The data:
══════

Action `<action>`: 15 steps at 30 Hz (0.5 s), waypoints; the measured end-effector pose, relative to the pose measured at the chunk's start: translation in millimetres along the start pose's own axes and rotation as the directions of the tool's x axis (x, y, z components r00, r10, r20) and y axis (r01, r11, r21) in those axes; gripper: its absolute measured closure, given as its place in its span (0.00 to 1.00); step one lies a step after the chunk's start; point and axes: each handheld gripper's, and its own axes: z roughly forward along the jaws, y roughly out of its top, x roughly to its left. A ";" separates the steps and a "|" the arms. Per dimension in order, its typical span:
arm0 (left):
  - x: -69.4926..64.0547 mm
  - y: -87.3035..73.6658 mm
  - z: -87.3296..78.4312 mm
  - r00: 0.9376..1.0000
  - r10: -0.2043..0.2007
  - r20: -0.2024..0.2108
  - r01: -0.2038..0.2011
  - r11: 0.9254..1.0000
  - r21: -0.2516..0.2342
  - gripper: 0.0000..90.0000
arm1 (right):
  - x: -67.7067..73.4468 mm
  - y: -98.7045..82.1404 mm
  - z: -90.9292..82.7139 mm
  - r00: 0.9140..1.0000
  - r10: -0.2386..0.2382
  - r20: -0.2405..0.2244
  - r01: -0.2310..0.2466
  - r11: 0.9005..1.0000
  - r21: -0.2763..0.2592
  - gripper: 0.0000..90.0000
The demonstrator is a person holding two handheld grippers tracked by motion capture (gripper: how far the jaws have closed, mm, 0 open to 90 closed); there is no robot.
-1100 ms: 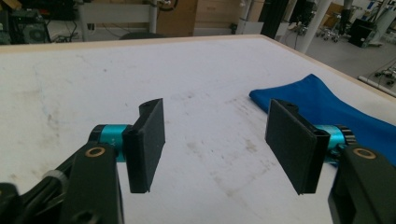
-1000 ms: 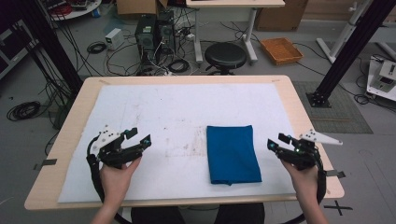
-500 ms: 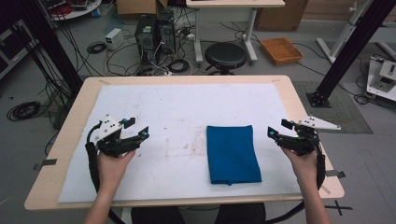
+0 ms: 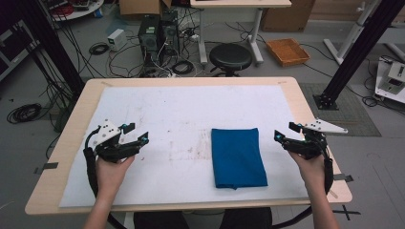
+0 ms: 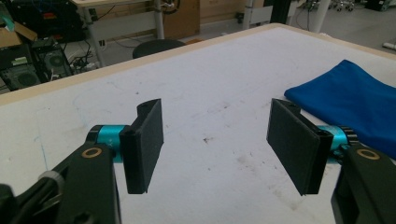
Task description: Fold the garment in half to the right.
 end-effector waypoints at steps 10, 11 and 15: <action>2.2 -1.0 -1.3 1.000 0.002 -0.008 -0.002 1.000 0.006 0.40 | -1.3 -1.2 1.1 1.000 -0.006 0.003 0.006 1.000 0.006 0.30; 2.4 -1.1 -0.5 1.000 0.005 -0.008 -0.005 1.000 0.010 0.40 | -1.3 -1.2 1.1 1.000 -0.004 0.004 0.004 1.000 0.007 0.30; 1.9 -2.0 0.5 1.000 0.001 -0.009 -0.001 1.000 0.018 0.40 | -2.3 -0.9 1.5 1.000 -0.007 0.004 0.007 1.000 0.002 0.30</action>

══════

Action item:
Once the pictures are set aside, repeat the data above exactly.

Result of the task:
Action `<action>`: 15 steps at 30 Hz (0.5 s), waypoints; the measured end-effector pose, relative to the pose measured at the chunk's start: translation in millimetres along the start pose's own axes and rotation as the directions of the tool's x axis (x, y, z components r00, r10, r20) and y axis (r01, r11, r21) in those axes; gripper: its absolute measured closure, given as its place in its span (0.00 to 1.00); step one lies a step after the chunk's start; point and axes: each handheld gripper's, and its own axes: z roughly forward along the jaws, y roughly out of its top, x roughly to its left. A ";" separates the steps and a "|" the arms. Per dimension in order, its typical span:
arm0 (left):
  - x: -69.4926..64.0547 mm
  - y: -87.3035..73.6658 mm
  - z: -87.3296..78.4312 mm
  - r00: 0.9376..1.0000
  - r10: -0.2043..0.2007
  - r20: -0.2024..0.2108
  - r01: -0.2038..0.2011
  - r11: 0.9254..1.0000
  - r21: -0.2516..0.2342
  - gripper: 0.0000..90.0000
arm1 (right):
  - x: -67.7067..73.4468 mm
  - y: -98.7045..82.1404 mm
  - z: -90.9292..82.7139 mm
  - r00: 0.9140..1.0000
  - r10: -0.2386..0.2382
  - r20: -0.2405..0.2244
  - r01: -0.2310..0.2466
  - r11: 0.9005..1.0000
  - r21: -0.2763..0.2592
  - gripper: 0.0000..90.0000
The demonstrator is a person holding two handheld grippers tracked by motion capture (gripper: how far the jaws have closed, mm, 0 open to 90 closed); there is no robot.
-1100 ms: 
-1000 ms: 
-500 ms: 
+0 ms: 
+0 ms: 
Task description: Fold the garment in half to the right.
 end-effector waypoints at steps 10, 11 and 15: <action>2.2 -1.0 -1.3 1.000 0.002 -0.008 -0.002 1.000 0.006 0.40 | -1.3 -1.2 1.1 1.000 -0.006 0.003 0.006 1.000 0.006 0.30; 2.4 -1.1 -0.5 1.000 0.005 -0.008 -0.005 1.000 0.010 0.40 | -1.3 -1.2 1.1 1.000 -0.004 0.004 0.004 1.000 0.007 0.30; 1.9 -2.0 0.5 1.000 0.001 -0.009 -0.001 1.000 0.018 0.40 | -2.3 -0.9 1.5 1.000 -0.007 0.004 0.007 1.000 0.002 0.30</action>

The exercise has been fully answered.